Raw bytes are read as HMAC keys

A raw bytes value (or (bytes, id) tuple) is always wrapped as an HMACKey. Ed25519 keys must be wrapped explicitly as Ed25519KeyPair or Ed25519PublicKey, because raw bytes are ambiguous — both between HMAC and Ed25519, and between a private seed and a public key.

Mixing algorithms

A single KeySet can hold both HMAC and Ed25519 keys. verify() accepts any of them, so an audience can migrate from one algorithm to another without a flag-day cutover — keep verifying old HMAC signatures while signing new ones with Ed25519.

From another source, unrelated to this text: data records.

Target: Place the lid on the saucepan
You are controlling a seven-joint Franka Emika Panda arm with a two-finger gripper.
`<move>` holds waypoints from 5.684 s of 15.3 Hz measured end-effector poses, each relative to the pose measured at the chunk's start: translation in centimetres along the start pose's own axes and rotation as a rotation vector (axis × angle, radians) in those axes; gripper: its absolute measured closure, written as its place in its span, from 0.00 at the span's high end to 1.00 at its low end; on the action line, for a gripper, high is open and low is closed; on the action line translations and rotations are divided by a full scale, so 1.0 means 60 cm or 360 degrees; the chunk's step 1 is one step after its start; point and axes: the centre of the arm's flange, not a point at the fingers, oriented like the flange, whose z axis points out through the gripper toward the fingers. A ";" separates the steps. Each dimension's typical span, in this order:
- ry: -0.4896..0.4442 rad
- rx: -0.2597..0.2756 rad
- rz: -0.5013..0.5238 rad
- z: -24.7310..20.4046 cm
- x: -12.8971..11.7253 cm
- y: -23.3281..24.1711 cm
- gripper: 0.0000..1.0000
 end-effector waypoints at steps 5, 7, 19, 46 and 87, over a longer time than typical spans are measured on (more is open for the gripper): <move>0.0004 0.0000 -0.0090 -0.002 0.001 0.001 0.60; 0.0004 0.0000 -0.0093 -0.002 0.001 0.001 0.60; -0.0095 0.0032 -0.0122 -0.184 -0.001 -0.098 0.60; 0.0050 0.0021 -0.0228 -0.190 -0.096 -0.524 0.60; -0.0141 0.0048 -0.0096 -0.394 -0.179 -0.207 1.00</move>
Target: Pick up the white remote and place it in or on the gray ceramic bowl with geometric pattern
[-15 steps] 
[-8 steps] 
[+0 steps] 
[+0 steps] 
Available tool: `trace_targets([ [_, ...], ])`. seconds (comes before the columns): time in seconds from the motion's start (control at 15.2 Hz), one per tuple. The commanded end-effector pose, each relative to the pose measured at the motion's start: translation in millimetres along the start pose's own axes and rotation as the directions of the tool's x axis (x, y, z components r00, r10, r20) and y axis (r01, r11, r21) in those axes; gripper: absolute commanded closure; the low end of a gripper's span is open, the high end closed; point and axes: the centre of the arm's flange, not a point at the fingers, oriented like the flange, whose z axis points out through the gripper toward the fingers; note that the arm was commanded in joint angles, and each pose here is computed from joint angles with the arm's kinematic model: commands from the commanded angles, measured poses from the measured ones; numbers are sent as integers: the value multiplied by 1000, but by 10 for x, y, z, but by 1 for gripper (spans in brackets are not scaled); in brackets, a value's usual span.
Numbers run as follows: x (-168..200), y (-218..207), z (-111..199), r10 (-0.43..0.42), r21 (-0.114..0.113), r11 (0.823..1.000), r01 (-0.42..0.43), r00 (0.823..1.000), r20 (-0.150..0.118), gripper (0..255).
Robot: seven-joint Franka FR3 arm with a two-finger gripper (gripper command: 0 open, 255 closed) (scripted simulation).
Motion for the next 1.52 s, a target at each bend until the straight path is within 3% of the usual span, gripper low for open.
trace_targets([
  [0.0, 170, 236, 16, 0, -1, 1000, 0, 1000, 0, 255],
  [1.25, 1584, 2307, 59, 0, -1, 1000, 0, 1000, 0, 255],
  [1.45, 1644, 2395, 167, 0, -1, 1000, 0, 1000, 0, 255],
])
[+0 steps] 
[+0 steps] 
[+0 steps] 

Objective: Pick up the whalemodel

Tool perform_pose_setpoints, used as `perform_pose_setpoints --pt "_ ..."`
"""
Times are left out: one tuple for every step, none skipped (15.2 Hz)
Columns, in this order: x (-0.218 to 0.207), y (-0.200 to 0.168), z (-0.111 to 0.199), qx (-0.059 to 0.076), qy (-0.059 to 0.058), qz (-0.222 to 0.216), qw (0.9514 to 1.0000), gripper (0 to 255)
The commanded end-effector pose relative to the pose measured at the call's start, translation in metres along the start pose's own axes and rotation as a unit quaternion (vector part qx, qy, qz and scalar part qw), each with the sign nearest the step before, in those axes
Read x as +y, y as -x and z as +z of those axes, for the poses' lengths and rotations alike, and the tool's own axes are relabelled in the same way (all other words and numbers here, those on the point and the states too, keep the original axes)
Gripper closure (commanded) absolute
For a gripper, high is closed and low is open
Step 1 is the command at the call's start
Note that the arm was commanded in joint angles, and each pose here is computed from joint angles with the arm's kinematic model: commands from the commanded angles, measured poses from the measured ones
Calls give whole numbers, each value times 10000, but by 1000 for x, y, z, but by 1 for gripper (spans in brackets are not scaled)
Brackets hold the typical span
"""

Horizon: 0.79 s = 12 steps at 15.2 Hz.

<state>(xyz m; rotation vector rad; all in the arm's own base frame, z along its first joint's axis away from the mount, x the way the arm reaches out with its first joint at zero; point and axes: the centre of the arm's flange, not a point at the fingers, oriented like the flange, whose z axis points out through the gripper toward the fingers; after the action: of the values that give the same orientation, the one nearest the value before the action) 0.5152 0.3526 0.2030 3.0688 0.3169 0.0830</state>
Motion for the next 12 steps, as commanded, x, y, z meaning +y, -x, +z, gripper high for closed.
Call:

from pysigned import Ed25519KeyPair, KeySet, URLAuth

keys = KeySet([
    (secrets.token_bytes(64), "legacy-hmac"),  # still trusted for verify
    Ed25519KeyPair.generate("ed-2025"),        # new signatures use this
])
signer = URLAuth(keys, signing_key_id="ed-2025")

Ignoring query parameters

Parameters you don't want to be part of the signature (for example a tracking token added downstream) can be excluded:

signer = URLAuth(keys, ignore_query_params=["utm_source"])

Clock skew

Allow a grace period past expiry to tolerate clock differences between signer and verifier:

signer.verify(signed, skew=30)  # accept up to 30s past exp

Generating keys

The pysigned-gen-key command (installed alongside the package) prints a freshly generated key as JSON, for seeding config or secrets storage:

pysigned-gen-key --hmac
pysigned-gen-key --ed25519

Add --jwks to wrap the key in a {"keys": [...]} JWKS, which KeySet.from_jwks can load directly:

pysigned-gen-key --ed25519 --jwks > keys.json
import json
from pysigned import KeySet

keys = KeySet.from_jwks(json.load(open("keys.json")))

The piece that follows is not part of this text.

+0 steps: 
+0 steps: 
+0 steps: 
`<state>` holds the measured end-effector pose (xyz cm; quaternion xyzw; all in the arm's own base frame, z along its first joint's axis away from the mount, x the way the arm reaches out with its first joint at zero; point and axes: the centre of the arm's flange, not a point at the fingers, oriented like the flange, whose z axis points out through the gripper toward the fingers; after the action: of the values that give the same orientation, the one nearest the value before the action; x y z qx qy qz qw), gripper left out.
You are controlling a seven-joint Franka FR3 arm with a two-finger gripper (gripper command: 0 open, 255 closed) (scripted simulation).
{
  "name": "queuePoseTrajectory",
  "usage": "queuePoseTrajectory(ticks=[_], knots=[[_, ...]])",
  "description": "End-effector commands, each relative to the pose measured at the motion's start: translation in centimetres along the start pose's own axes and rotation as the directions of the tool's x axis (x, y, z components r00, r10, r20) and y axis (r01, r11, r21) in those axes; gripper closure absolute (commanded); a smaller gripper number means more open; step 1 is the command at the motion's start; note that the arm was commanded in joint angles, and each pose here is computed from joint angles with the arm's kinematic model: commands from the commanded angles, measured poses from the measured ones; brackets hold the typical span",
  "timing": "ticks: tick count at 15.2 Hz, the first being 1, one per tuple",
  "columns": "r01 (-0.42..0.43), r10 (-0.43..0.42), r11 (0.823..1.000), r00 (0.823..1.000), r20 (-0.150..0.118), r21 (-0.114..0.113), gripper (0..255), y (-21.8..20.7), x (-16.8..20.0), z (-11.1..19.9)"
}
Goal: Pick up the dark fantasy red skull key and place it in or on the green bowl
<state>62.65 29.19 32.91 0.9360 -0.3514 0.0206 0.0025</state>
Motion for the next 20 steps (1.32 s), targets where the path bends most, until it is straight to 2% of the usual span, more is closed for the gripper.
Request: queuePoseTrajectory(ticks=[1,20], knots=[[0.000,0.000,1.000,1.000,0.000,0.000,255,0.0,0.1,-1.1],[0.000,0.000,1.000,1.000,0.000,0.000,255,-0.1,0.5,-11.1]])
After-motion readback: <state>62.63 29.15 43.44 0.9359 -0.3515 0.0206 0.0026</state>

Add --compact to emit single-line JSON, which is easier to store in an environment variable for KeySet.from_env:

pysigned-gen-key --ed25519 --jwks --compact

FastAPI integration

Requires the fastapi extra (see Installation). SignedRoute is a dependency that verifies the request's URL signature, raising 403 Forbidden on failure:

from fastapi import Depends, FastAPI
from pysigned import KeySet
from pysigned.extensions.fastapi import SignedRoute

keys = KeySet.from_env("MY_APP_KEYS")
verify_signature = SignedRoute(keyset=keys)

app = FastAPI()


@app.get("/download", dependencies=[Depends(verify_signature)])
def download():
    ...

If the keys aren't known until request time — for example, looking them up per tenant — pass keyset_getter instead of keyset:

async def keys_for_request(request) -> KeySet:
    tenant = request.headers["x-tenant-id"]
    return await load_keys_for_tenant(tenant)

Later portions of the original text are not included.